Examine each line of the listing below. Copy those in which the string "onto" appears.

Stored data:
######
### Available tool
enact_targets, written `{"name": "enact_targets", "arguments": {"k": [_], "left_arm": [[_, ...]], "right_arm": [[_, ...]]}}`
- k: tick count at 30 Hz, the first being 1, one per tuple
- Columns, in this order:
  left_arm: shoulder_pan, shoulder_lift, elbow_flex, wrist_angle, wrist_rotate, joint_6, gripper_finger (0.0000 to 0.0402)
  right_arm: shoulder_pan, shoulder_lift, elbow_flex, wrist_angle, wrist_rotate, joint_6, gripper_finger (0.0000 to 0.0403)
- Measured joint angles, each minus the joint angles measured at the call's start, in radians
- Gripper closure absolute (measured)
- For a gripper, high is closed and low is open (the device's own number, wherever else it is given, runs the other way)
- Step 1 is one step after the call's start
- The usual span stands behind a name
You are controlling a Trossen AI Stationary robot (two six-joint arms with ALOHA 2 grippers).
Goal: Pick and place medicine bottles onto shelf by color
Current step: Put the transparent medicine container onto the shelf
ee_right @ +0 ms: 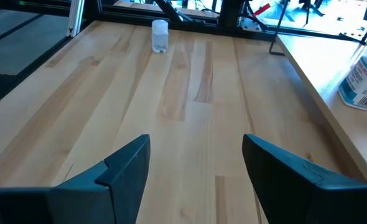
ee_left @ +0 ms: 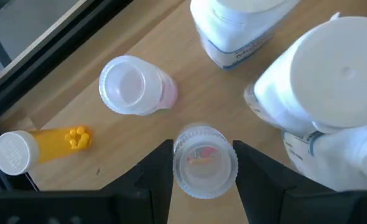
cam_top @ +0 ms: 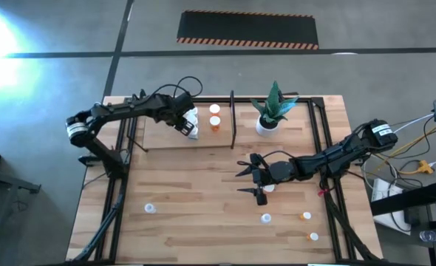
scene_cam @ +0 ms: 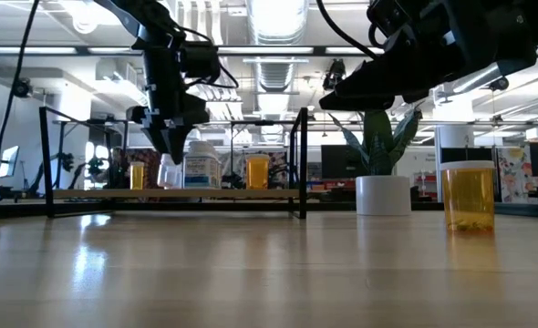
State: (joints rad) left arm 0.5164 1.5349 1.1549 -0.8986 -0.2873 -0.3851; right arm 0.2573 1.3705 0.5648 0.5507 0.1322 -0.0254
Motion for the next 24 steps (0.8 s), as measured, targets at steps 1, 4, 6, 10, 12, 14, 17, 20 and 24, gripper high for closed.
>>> {"name": "enact_targets", "arguments": {"k": [1, 4, 6, 10, 12, 14, 17, 20, 24], "left_arm": [[0.001, 0.0, 0.0, 0.0, 0.002, 0.0, 0.0271], [0.001, 0.0, 0.0, 0.0, 0.007, 0.0, 0.0271], [0.001, 0.0, 0.0, 0.0, 0.007, 0.0, 0.0271], [0.002, 0.0, 0.0, 0.0, 0.007, 0.0, 0.0269], [0.002, 0.0, 0.0, 0.0, 0.008, 0.003, 0.0259], [0.002, 0.0, -0.001, 0.0, 0.008, 0.003, 0.0244], [0.006, 0.0, -0.002, -0.005, 0.013, 0.003, 0.0221], [0.012, 0.0, -0.002, -0.009, 0.014, 0.006, 0.0206], [0.015, 0.0, -0.001, -0.011, 0.014, 0.027, 0.0199]], "right_arm": [[0.0, 0.0, 0.0, 0.0, 0.0, 0.0, 0.0158], [0.0, 0.0, 0.0, 0.0, 0.0, 0.0, 0.0158], [0.0, 0.0, 0.0, 0.0, 0.0, 0.0, 0.0158], [0.0, 0.0, 0.0, 0.0, 0.0, 0.003, 0.0158], [0.0, 0.0, 0.0, 0.0, 0.0, 0.006, 0.0158], [0.0, 0.0, 0.0, 0.0, 0.0, 0.006, 0.0158], [0.0, 0.0, 0.0, 0.0, 0.0, 0.006, 0.0158], [0.0, 0.0, 0.0, 0.0, 0.0, 0.006, 0.0158], [0.0, 0.0, 0.0, 0.0, 0.0, 0.006, 0.0158]]}}
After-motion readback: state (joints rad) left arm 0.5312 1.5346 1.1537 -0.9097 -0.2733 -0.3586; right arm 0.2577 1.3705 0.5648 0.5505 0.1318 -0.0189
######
The completed task:
Goal: Pick and place medicine bottles onto shelf by color
Current step: Put the transparent medicine container onto the shelf

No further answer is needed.